▶ Problem
Look below for the line that contains "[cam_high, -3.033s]", then copy it and each following line exactly, through and including the line that contains "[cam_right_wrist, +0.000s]".

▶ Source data
——
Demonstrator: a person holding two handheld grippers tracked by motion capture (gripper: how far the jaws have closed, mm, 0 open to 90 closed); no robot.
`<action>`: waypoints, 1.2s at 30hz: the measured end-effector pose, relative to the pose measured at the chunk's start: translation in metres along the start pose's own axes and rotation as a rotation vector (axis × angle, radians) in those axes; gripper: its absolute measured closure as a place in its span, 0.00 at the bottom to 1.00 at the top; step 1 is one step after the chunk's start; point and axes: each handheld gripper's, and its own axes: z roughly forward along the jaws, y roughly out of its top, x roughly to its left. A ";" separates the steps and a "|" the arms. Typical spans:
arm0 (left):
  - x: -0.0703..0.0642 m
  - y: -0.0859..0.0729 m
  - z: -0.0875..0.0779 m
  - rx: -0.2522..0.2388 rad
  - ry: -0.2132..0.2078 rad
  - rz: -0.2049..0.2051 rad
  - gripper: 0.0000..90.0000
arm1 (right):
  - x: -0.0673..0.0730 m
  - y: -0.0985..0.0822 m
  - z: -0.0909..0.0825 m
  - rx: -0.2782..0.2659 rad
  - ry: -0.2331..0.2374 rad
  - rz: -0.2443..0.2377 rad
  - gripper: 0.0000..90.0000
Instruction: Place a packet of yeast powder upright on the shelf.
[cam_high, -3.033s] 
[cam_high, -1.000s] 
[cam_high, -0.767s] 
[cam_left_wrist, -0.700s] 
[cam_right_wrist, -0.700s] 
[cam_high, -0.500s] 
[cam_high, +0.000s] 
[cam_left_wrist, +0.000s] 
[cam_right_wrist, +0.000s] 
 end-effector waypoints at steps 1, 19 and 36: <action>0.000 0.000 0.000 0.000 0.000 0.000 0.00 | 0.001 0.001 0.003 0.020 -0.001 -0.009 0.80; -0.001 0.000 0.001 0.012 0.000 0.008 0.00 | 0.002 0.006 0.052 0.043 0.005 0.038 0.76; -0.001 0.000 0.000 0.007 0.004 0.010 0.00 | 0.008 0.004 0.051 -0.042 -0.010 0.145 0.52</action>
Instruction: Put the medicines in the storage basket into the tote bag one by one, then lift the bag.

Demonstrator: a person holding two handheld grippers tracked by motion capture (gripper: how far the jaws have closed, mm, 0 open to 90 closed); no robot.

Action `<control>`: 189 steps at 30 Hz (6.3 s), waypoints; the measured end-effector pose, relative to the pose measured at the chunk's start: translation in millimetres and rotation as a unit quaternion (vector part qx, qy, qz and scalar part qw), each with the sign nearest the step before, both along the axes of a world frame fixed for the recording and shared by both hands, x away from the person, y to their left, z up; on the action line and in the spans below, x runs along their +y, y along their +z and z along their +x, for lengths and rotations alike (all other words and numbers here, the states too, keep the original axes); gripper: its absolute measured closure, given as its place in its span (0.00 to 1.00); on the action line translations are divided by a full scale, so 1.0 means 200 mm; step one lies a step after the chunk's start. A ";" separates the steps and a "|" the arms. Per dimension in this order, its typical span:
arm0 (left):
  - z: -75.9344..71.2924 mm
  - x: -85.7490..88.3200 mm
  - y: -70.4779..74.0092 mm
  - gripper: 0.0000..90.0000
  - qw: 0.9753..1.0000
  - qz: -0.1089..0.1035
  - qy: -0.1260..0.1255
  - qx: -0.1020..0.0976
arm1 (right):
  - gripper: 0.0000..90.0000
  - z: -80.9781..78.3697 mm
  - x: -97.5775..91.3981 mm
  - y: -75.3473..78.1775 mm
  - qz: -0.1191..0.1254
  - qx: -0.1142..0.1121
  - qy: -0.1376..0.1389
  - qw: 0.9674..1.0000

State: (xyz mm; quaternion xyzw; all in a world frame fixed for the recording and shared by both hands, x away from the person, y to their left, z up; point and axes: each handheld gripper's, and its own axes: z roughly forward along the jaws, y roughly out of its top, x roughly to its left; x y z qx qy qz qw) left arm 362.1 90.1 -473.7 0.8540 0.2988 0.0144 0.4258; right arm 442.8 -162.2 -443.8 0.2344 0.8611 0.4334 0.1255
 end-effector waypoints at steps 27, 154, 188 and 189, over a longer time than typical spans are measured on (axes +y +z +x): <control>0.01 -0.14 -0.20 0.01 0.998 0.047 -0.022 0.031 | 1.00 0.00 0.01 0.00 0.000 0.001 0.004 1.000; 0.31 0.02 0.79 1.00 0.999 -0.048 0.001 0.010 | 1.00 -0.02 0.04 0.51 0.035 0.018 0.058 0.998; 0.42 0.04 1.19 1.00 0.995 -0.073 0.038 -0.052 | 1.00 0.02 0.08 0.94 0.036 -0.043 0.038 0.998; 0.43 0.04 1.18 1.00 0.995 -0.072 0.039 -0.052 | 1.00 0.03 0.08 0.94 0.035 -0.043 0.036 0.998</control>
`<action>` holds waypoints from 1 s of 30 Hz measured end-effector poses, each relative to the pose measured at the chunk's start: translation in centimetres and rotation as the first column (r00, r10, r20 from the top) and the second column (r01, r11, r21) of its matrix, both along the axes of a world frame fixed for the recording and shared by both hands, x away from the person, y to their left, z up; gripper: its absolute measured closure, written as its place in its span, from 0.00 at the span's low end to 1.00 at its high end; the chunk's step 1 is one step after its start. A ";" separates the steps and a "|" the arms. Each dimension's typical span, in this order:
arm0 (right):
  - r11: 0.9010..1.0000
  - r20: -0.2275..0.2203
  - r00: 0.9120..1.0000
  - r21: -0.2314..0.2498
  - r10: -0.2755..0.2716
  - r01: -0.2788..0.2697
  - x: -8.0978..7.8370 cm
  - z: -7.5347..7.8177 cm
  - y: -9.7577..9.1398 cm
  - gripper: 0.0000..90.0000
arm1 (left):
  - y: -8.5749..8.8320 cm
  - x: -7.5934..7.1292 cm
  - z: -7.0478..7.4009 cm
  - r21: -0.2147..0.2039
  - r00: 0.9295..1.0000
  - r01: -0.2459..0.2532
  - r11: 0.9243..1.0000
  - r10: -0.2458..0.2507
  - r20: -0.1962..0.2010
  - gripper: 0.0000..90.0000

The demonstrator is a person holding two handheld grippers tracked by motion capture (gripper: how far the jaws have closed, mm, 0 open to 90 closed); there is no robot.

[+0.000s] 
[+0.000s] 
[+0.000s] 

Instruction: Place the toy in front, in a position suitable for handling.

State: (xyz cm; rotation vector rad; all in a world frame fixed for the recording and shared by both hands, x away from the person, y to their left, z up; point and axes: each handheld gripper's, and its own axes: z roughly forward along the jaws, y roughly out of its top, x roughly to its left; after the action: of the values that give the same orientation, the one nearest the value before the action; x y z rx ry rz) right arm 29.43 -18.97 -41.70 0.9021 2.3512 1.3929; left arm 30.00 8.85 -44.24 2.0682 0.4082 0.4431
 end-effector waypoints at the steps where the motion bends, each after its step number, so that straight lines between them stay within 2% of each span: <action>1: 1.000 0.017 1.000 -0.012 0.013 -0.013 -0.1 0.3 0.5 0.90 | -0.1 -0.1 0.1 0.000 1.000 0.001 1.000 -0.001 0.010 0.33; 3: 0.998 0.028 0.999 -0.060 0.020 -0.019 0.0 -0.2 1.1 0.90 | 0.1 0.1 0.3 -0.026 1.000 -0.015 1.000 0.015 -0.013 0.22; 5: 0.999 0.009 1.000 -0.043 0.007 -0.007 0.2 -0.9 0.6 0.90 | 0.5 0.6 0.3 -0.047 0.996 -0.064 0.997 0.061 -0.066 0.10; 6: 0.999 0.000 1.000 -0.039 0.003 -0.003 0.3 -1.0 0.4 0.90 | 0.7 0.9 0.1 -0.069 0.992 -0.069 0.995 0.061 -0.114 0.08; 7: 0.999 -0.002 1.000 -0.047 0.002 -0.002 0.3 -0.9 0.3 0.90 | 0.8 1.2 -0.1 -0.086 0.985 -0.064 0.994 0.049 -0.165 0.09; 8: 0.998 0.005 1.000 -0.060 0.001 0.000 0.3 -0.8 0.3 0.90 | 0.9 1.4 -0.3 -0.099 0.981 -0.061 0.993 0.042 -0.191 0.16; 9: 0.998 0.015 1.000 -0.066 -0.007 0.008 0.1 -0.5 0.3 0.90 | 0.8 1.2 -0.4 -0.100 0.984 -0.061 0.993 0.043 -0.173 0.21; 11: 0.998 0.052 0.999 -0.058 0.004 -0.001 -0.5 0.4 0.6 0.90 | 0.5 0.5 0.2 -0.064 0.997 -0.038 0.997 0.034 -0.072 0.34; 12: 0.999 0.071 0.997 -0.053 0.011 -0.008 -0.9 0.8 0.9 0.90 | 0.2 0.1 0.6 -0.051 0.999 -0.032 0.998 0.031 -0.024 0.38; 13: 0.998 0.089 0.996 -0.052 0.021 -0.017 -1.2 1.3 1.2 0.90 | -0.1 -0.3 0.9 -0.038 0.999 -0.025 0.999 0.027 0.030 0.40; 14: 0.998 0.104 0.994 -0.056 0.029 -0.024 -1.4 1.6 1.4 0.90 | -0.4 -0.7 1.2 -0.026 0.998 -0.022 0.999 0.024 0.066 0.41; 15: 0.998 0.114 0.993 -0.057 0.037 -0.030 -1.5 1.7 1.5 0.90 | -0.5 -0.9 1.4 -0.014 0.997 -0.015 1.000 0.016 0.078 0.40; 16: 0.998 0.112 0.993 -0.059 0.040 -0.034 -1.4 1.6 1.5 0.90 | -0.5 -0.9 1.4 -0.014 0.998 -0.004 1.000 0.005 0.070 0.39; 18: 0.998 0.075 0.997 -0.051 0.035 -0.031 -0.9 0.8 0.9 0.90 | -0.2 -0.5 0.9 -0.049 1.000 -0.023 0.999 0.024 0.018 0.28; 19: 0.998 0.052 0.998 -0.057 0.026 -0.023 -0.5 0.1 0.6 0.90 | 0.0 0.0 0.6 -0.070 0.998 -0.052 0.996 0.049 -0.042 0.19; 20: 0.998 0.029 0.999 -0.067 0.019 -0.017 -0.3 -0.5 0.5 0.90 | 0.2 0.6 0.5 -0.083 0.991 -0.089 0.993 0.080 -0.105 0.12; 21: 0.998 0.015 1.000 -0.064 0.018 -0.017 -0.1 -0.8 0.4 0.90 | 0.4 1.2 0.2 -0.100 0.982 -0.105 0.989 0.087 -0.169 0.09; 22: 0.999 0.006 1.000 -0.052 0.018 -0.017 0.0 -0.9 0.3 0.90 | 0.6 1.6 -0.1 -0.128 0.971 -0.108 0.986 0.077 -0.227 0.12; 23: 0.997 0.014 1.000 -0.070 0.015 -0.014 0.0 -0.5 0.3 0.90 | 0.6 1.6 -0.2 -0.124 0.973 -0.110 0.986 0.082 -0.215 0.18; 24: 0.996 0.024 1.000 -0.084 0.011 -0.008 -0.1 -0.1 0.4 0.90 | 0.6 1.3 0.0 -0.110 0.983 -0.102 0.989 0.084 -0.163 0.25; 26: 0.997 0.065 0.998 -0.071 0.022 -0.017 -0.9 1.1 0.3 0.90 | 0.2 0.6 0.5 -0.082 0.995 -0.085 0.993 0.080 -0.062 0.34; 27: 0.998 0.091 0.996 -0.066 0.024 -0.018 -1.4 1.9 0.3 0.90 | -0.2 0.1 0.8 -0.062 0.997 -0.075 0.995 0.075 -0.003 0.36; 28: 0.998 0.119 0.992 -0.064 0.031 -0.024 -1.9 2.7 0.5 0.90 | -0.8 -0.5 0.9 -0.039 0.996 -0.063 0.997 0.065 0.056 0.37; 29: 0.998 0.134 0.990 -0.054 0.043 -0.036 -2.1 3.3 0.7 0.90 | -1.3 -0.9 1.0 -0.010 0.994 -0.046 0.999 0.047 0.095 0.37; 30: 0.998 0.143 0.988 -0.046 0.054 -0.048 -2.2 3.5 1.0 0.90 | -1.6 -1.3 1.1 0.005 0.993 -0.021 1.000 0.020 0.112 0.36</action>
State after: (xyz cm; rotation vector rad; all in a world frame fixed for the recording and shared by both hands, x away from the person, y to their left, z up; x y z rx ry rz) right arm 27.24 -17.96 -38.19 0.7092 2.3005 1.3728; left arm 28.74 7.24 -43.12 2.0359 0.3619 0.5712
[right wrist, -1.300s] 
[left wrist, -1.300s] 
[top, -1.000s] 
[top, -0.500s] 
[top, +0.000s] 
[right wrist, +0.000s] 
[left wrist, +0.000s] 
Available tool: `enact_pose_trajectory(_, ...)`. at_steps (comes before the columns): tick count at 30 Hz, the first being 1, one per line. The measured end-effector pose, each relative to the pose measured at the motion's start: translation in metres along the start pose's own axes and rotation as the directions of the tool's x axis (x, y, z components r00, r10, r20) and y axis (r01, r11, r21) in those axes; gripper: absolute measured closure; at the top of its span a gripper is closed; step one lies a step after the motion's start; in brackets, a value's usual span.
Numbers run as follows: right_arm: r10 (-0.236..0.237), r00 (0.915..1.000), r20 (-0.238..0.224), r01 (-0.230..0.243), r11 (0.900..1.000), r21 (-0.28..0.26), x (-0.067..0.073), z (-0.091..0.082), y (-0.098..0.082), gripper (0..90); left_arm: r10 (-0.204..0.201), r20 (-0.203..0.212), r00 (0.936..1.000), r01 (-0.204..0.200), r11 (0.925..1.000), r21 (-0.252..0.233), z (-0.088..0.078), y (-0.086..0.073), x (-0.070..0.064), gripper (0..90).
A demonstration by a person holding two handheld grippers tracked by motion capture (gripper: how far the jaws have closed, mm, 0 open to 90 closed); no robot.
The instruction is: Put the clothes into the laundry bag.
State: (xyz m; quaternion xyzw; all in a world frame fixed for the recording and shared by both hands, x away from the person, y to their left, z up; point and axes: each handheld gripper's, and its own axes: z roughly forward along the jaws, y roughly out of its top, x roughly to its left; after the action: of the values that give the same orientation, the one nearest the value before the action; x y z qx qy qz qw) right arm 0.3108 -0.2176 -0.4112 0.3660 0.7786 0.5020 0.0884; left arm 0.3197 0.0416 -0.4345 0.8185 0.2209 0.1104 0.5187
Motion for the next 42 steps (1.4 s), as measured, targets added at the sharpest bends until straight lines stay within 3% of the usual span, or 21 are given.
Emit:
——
▶ Task output
[cam_high, -3.033s] 
[cam_high, -1.000s] 
[cam_high, -0.767s] 
[cam_left_wrist, -0.700s] 
[cam_right_wrist, -0.700s] 
[cam_high, -0.500s] 
[cam_high, +0.000s] 
[cam_left_wrist, +0.000s] 
[cam_right_wrist, +0.000s] 

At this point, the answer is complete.